Arsène Schrauwen
Un jeune belge avide d’aventures et de nouveauté s’embarque pour l’Afrique en cette année 1947. Il y est attendu pour participer à la fondation d’une nouvelle ville de l’empire colonial, une cité moderne et visionnaire au coeur de la jungle. Mais il va se heurter à des obstacles qu’il n’imaginait pas : des rumeurs flippantes sur les animaux et parasites exotiques, un urbaniste fou, sa femme terriblement attirante, une acclimatation tropicale difficile… Et surtout à une timidité maladive et une maladresse pathologique, comme s’il était un enfant découvrant l’ampleur du vaste monde…
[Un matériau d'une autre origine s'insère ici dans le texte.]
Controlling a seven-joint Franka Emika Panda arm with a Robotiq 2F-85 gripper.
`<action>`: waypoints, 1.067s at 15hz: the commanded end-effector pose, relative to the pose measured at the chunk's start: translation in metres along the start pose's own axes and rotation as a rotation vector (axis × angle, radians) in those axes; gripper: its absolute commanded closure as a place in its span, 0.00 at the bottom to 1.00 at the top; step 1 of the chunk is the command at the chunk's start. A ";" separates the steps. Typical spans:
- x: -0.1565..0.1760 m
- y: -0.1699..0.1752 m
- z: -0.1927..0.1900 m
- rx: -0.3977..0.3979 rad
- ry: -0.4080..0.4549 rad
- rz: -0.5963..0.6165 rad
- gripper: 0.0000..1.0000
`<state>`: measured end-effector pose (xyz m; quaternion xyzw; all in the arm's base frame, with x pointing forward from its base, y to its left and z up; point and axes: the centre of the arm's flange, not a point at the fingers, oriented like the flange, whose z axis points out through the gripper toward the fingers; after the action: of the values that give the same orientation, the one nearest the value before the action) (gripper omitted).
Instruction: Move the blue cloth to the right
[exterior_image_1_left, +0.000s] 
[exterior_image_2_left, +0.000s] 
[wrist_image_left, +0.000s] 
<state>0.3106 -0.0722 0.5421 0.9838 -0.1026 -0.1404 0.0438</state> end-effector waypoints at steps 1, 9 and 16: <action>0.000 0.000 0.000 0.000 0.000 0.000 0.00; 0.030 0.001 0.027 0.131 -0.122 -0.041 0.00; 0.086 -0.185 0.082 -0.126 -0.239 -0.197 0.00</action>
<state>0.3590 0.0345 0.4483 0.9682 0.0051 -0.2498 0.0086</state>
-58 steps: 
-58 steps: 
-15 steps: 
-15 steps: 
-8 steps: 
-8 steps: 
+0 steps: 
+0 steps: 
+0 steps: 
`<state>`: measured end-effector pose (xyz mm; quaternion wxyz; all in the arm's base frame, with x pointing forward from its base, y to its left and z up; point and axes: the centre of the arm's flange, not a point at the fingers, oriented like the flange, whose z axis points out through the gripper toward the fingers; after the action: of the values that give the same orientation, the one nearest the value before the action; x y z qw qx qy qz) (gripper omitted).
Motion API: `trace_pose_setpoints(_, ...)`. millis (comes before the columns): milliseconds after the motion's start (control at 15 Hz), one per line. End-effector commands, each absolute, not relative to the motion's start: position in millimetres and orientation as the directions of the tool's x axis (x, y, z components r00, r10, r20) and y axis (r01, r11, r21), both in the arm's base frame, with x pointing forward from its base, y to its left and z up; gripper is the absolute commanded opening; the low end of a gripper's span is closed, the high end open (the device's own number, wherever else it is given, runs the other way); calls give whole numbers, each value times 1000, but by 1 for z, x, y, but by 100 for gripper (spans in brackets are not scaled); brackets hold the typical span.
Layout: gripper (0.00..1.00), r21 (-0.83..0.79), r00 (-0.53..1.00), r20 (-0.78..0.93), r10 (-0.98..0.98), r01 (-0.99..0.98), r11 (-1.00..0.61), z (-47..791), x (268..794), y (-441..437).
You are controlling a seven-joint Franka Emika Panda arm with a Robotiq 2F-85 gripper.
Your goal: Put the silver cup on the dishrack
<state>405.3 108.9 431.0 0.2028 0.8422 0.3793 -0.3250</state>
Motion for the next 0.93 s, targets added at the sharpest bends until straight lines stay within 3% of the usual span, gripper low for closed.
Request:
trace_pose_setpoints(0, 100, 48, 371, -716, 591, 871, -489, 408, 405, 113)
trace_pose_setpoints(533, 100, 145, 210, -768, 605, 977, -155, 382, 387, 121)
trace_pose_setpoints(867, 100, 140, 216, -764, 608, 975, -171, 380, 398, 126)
En composant cette biographie fantasmée de son grand-père Arsène, Olivier Schrauwen propose un album déroutant et un peu foutraque, du point de vue narratif autant que graphique. Récit d’apprentissage centré sur un jeune homme angoissé et immature, parodie d’aventure coloniale, rêve éveillé, conte cruel, Arsène Schrauwen est un peu tout ça. Car l’auteur, en collant au plus près de l’épiderme suant de son héros, fait vivre au lecteur ses délires et hallucinations en direct : rares sont les situations à demeurer réalistes très longtemps, car Arsène, à force de trop vivre dans sa tête et de boire de la bière trappiste, a vite fait de divaguer. Pour figurer cela, Olivier Schrauwen utilise intelligemment un trait fin et distancié, bordé de cases à la règle mais aux récitatifs écrits de travers (comme sur une vieille machine mal réglée) : à première vue figé, son dessin laisse la place à toutes les irruptions et interruptions incongrues, aux images presque oniriques (les personnages sans trait ou au visage géométrique), aux décors délirants. La bichromie rouge ou bleue, ainsi que le papier fin donne un aspect suranné à l’ensemble, comme si on redécouvrait des décennies plus tard le récit de voyages d’un jeune Belge du temps des colonies. Mais là encore, décalage, avec la voix off du petit-fils du héros décrivant et commentant avec empathie les actes inconséquents du grand-père Arsène.
Après quelques livres discrets mais à la personnalité déjà forte (Mon fiston et L’Homme qui se laissait pousser la barbe, chez L’An 2, Gris chez Arbitraire cette année), cet ouvrage-là, plus ambitieux et abouti, pose son auteur comme une des signatures les plus singulières de la BD indé. À suivre de très près.